ACTION ITEM =
Which lines below fall between the one containing "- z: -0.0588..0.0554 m" and the one containing "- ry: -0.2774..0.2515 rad"? Repeat them exactly, counting both of those lines, and add nothing else.

RECORD SET =
+++

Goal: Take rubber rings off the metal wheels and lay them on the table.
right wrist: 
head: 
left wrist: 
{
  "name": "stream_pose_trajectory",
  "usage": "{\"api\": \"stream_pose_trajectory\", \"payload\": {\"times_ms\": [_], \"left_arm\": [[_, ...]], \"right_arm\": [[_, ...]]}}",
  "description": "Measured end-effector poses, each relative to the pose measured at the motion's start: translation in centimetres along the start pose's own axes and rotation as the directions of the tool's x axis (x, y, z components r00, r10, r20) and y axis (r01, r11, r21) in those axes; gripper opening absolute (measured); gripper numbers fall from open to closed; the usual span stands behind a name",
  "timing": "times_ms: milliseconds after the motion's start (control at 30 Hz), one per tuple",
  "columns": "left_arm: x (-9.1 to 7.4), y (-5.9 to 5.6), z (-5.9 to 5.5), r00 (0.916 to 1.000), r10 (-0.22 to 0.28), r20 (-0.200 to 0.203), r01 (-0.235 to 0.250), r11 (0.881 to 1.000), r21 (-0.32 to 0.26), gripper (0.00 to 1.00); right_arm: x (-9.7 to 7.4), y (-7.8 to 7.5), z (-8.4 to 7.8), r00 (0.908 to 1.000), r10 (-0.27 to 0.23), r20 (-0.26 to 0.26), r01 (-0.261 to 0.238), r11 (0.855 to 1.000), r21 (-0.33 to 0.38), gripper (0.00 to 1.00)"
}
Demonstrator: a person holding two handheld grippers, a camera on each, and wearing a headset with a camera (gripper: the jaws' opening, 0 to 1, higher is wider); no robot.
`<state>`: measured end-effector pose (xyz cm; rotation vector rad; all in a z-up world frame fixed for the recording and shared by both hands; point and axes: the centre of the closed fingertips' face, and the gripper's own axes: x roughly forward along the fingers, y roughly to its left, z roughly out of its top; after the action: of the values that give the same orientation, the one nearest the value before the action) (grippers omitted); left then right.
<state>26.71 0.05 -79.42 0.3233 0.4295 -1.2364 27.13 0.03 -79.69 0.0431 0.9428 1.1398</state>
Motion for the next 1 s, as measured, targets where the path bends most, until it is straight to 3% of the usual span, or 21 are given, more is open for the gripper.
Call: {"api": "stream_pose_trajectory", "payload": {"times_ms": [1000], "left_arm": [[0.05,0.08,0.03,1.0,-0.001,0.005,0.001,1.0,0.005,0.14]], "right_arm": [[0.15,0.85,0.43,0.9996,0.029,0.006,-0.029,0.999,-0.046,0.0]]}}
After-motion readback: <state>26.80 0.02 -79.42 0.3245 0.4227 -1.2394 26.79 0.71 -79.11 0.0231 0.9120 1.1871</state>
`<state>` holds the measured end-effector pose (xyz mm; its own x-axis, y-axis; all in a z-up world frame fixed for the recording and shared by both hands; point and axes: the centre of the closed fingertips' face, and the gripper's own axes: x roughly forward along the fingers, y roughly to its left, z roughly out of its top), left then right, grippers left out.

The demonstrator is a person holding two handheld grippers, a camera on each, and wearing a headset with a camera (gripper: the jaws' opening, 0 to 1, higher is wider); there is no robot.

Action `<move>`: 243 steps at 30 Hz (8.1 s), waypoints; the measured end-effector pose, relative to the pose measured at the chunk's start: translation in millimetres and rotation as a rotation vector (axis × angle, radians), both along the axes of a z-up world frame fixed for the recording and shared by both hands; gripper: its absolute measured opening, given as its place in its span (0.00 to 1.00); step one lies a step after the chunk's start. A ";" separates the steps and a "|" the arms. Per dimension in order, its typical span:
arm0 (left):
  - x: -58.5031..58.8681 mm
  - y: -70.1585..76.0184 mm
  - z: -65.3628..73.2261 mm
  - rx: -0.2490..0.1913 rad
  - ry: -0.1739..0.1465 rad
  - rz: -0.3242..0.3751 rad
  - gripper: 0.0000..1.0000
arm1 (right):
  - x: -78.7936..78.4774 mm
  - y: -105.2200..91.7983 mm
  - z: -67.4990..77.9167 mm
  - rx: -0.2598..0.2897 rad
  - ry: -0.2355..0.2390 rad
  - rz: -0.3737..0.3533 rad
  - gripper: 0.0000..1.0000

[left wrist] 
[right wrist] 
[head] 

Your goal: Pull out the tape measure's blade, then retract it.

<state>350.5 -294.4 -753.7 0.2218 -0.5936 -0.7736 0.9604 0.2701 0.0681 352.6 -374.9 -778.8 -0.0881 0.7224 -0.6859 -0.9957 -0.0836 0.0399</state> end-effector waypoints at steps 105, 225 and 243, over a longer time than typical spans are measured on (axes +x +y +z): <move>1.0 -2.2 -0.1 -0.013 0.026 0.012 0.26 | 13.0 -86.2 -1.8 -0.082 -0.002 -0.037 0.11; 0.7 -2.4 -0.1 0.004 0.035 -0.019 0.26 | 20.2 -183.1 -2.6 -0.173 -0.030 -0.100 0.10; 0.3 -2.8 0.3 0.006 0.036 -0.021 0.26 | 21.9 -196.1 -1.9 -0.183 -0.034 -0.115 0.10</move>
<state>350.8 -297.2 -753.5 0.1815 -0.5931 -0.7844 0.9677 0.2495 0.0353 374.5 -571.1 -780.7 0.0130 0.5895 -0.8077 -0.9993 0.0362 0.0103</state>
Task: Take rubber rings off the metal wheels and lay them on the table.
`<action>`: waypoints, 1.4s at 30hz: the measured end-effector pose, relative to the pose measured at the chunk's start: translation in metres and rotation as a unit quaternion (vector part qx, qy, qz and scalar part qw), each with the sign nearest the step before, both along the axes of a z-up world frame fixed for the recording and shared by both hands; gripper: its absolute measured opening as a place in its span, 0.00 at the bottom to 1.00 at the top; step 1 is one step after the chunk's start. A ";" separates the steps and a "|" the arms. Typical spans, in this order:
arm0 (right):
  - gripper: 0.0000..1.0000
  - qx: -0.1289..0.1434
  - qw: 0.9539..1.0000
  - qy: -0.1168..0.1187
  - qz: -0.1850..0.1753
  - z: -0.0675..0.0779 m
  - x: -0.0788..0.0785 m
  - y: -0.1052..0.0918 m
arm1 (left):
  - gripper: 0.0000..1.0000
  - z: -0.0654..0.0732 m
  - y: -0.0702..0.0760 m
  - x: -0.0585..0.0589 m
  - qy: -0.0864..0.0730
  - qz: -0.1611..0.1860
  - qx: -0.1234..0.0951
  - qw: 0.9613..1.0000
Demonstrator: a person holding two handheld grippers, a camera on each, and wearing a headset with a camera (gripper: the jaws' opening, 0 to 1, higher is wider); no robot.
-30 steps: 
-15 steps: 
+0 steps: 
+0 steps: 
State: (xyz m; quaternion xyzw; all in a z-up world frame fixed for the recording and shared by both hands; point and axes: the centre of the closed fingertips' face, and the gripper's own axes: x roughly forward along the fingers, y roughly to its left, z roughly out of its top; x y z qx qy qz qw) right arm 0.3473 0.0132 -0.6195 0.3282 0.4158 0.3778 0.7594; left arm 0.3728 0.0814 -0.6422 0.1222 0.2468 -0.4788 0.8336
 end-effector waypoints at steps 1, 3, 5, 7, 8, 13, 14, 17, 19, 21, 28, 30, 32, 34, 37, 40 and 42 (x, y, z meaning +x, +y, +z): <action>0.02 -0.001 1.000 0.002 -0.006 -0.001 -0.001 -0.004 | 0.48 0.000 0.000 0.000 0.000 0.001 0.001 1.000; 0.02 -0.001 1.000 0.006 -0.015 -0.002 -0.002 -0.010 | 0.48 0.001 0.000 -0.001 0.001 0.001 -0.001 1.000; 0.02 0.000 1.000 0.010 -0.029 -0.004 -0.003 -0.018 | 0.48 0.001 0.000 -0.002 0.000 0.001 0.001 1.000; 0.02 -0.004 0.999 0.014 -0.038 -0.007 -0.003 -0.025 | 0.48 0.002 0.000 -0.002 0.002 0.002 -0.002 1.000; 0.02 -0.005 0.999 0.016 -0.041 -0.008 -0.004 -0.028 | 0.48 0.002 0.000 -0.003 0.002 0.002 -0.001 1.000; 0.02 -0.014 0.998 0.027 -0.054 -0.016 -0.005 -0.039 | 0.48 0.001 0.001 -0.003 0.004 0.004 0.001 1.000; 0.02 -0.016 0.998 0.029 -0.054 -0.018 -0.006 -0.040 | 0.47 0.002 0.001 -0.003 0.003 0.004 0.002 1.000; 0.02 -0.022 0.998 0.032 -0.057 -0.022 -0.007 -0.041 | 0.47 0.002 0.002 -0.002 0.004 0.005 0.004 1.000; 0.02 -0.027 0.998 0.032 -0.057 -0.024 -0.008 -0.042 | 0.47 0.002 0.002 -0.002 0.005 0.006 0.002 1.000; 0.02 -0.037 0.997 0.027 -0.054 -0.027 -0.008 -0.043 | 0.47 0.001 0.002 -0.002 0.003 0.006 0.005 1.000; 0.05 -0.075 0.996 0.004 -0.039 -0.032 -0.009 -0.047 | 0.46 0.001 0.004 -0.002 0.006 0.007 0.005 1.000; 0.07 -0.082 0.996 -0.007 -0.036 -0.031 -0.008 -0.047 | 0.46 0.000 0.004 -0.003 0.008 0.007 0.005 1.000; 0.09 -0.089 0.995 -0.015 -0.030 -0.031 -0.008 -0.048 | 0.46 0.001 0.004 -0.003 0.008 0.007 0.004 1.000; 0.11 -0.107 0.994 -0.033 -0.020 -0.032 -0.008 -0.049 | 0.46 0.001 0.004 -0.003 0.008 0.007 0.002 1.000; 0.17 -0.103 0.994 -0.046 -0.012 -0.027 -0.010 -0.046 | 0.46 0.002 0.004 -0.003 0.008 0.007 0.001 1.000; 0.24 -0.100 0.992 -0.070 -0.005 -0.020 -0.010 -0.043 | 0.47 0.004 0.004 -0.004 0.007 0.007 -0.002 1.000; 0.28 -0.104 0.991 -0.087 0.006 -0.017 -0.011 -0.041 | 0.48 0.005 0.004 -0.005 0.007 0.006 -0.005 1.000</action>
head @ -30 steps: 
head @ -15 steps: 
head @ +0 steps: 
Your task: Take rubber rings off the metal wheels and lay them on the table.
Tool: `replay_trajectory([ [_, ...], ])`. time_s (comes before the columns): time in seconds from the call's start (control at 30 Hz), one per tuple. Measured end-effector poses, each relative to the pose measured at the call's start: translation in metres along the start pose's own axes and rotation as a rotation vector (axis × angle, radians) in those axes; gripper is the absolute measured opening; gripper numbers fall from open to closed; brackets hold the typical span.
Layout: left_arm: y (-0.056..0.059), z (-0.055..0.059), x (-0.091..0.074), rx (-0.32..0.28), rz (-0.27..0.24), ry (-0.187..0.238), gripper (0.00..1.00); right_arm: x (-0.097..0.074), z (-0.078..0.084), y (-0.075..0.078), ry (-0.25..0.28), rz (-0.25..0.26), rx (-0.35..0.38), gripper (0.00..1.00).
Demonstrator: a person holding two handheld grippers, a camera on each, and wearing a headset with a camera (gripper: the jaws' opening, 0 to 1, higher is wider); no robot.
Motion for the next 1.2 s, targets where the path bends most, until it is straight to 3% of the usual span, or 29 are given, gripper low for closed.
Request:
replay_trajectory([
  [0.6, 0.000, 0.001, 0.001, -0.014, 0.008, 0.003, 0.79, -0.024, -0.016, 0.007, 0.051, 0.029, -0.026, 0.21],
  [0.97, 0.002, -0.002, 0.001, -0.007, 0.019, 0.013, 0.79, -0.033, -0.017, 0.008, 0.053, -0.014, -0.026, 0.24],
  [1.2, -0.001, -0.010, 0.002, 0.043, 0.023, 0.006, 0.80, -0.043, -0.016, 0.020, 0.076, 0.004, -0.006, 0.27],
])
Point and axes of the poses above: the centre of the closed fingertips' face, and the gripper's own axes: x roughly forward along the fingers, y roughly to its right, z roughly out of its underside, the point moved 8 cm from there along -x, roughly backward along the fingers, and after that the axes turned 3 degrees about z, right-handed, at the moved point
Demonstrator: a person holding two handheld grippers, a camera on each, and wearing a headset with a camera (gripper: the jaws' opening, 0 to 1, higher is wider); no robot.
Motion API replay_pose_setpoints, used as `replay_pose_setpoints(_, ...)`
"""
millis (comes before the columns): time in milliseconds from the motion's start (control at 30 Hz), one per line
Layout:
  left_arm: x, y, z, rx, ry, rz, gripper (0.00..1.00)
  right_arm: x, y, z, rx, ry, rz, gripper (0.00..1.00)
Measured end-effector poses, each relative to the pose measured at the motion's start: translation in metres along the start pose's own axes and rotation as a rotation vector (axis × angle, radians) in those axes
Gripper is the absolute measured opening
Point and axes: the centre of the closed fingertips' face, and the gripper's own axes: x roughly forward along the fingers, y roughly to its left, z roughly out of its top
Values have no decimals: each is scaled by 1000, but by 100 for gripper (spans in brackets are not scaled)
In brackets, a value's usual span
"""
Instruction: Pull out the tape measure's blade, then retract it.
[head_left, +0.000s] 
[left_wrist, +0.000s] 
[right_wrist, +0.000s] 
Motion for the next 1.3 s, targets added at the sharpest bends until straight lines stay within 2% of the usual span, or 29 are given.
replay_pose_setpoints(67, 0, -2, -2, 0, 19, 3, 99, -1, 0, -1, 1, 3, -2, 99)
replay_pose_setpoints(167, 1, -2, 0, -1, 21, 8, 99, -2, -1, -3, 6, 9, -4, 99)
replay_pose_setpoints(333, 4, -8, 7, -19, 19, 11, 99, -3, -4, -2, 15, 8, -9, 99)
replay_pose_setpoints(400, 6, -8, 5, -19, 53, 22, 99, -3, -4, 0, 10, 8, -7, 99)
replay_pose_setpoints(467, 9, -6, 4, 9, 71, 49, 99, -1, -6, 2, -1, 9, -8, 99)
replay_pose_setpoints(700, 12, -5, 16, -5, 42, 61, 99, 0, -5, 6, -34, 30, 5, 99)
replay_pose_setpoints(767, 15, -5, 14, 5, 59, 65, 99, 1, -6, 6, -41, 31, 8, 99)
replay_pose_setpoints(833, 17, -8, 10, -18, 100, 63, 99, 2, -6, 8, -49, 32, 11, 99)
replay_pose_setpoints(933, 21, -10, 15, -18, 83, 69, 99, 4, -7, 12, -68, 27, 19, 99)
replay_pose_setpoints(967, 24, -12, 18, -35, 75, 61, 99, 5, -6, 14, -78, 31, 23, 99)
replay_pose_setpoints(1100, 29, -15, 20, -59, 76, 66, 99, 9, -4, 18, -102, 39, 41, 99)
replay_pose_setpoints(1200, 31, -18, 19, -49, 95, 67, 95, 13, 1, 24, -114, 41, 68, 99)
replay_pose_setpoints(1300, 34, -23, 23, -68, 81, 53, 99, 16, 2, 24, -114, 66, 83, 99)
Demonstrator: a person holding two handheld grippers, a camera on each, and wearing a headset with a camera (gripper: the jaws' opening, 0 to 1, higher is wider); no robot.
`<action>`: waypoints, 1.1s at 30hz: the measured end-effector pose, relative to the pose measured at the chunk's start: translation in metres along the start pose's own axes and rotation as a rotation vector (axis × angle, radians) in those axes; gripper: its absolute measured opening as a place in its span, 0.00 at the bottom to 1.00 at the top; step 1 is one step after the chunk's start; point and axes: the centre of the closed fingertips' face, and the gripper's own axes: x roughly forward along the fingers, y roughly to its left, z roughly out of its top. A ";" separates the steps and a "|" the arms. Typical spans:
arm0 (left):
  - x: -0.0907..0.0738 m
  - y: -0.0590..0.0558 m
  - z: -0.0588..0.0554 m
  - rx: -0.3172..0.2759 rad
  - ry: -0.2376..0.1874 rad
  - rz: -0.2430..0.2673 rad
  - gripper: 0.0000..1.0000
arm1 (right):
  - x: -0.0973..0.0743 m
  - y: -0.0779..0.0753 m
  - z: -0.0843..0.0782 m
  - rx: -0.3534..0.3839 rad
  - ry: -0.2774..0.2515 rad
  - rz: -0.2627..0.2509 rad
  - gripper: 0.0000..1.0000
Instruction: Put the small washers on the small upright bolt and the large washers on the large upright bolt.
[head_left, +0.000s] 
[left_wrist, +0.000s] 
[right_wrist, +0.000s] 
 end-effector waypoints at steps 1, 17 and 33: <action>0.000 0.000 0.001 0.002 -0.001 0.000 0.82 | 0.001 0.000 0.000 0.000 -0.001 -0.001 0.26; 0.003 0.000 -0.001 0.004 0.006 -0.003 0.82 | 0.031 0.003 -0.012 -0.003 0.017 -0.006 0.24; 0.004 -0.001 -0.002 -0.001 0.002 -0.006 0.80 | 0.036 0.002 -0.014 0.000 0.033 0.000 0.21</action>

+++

RESPONSE BOX =
  - z: -0.0588..0.0554 m
  - rx: -0.3172..0.2759 rad
  - ry: -0.2376..0.1874 rad
  - rz: -0.2430..0.2673 rad
  - gripper: 0.0000..1.0000
arm1 (right):
  - x: -0.0973..0.0743 m
  - y: -0.0779..0.0753 m
  - z: -0.0843..0.0782 m
  - rx: -0.3534..0.3839 rad
  - ry: -0.2774..0.2515 rad

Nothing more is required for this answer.